Strain hardening and highly resilient hydrogels crosslinked by chain-extended reactive pseudo-polyrotaxane

Abstract

Strain hardening and high resilience are two unique mechanical characteristics of many soft biological hydrogels. However, these properties, especially the strain hardening behaviour, are generally not seen in synthetic polymer hydrogels. Here, hydrogels are prepared by free-radical copolymerization of acrylamide and chain-extended vinyl-modified pseudo-polyrotaxane, which acts as a multifunctional crosslinker. The reactive pseudo-polyrotaxane is based on a β-cyclodextrin monomer and amine-terminated PEG–PPG–PEG (Pluronic F127).
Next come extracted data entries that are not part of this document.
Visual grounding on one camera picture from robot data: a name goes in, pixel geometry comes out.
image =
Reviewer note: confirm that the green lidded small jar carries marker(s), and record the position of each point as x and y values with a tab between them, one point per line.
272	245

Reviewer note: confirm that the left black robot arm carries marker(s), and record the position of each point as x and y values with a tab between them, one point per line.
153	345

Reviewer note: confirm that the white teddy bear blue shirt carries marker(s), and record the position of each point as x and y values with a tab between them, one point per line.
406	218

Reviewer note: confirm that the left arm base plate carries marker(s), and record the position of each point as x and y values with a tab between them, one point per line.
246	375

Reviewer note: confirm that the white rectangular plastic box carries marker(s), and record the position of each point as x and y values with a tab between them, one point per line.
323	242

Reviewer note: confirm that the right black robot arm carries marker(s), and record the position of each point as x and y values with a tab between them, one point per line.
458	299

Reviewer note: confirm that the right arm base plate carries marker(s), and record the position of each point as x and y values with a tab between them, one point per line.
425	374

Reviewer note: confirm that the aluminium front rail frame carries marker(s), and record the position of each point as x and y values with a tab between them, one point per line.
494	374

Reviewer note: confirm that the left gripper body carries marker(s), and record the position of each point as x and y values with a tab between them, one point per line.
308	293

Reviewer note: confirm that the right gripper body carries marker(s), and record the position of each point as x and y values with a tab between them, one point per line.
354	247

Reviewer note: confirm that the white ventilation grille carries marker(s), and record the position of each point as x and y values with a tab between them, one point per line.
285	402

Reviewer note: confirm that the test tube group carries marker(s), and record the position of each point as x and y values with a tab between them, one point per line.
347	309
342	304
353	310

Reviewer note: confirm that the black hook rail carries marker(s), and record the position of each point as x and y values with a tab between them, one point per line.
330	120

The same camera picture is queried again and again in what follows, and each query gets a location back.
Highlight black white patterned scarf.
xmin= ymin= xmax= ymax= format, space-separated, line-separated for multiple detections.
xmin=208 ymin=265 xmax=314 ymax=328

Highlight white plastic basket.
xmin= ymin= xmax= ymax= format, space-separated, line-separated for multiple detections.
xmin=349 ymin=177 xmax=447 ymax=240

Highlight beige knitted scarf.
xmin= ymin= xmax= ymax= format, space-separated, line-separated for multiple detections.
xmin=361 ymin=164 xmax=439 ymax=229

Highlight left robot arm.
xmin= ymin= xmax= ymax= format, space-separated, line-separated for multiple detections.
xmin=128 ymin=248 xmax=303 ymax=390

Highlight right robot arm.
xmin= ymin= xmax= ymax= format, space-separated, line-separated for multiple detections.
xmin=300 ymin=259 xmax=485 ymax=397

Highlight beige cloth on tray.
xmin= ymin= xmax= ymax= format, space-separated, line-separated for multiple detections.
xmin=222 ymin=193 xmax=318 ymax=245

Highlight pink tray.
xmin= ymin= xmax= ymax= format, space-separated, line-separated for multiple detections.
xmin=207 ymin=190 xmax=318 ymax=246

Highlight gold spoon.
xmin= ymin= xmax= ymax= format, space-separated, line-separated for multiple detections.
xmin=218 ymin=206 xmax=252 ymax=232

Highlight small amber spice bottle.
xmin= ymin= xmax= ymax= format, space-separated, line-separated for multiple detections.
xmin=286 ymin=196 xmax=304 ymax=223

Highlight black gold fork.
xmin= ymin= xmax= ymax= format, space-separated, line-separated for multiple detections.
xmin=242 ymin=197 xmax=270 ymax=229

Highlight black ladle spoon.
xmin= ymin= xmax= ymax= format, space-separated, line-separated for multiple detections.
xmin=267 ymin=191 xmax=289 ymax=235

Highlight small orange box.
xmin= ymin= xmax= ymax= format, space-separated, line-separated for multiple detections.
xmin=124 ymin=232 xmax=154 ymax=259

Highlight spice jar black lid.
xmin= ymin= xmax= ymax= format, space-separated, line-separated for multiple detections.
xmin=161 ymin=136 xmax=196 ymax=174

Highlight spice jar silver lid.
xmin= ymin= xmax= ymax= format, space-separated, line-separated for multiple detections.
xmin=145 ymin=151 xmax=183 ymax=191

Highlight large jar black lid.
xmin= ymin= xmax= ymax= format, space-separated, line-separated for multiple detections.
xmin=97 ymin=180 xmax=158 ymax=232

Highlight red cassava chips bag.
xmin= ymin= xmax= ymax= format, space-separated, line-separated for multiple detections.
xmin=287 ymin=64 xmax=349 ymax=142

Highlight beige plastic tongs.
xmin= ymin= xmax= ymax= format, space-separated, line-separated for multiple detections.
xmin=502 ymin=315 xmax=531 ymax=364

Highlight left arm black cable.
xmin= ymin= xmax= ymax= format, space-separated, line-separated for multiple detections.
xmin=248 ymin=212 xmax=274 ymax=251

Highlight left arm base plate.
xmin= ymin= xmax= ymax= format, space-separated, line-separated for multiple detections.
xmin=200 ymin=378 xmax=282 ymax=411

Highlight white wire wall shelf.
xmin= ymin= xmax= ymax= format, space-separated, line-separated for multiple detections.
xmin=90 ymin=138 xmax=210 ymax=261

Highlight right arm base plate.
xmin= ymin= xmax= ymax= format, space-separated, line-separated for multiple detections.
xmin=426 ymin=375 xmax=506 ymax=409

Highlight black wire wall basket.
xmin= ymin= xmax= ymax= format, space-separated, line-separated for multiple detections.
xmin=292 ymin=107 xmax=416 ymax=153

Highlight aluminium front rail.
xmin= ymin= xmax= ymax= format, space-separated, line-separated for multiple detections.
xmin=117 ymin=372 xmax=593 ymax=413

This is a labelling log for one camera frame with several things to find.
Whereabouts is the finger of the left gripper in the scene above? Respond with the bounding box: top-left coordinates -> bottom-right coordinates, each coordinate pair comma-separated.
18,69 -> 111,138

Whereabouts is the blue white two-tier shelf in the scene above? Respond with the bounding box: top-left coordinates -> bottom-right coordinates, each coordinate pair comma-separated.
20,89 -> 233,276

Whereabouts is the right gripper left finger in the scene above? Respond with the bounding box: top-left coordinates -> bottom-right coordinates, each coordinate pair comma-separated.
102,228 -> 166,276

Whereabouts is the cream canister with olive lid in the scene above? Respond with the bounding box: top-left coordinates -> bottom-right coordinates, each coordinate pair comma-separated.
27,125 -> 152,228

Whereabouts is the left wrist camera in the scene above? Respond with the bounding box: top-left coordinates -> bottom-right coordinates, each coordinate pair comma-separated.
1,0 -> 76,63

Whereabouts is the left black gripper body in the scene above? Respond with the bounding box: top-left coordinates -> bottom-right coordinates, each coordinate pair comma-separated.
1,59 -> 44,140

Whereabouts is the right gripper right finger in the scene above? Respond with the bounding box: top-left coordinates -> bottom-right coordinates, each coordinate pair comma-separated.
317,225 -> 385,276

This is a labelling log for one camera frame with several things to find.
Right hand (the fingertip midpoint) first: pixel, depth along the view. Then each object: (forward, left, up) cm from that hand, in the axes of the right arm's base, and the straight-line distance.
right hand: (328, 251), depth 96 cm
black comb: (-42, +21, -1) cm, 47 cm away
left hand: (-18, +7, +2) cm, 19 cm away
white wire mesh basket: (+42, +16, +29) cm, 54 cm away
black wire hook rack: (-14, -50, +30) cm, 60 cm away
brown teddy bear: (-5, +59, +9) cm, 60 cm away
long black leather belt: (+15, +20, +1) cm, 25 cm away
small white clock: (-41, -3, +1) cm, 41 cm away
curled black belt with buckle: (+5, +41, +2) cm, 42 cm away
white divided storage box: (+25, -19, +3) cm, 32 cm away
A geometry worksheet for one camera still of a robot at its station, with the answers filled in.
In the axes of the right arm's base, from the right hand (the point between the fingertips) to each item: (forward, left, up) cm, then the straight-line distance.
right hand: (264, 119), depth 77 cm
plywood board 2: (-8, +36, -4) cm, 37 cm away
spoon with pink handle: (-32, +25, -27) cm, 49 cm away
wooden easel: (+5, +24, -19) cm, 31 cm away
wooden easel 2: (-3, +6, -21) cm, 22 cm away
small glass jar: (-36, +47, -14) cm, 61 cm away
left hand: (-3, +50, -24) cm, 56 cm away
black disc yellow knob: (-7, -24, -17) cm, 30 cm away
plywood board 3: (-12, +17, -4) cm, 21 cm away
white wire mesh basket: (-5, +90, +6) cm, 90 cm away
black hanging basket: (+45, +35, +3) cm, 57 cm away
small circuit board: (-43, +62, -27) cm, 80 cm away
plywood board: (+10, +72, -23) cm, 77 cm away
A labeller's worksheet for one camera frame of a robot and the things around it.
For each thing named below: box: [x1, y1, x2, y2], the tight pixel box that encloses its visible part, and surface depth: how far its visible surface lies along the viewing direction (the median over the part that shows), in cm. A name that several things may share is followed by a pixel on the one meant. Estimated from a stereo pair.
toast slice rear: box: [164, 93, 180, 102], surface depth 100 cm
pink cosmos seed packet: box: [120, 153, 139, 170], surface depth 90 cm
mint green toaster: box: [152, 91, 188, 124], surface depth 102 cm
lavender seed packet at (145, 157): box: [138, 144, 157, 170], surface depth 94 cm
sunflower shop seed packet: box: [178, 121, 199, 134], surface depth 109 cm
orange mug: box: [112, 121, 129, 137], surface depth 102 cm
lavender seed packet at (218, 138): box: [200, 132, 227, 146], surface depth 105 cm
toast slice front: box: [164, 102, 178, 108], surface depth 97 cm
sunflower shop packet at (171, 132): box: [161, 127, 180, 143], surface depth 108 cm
The obtained hydrogels can be stretched from 10 to more than 26 times their original length before breaking and withstand a compression strain of 95% and even 98% without fracture. Tensile stretching tests show obvious strain hardening behaviours in high stretching and compression deformation regimes. The strain hardening behaviour in stretching deformation is considered to be the orientation and aggregation of the movable crosslinkers along the axial polymer backbone. Moreover, the formation of a second supramolecular network due to the chain-extension effect may also be responsible for it. Highly resilient behaviours with almost no hysteresis and residual strains are also observed even with a maximum strain of λ = 12 because of the inherent freely movable character of the crosslinkers.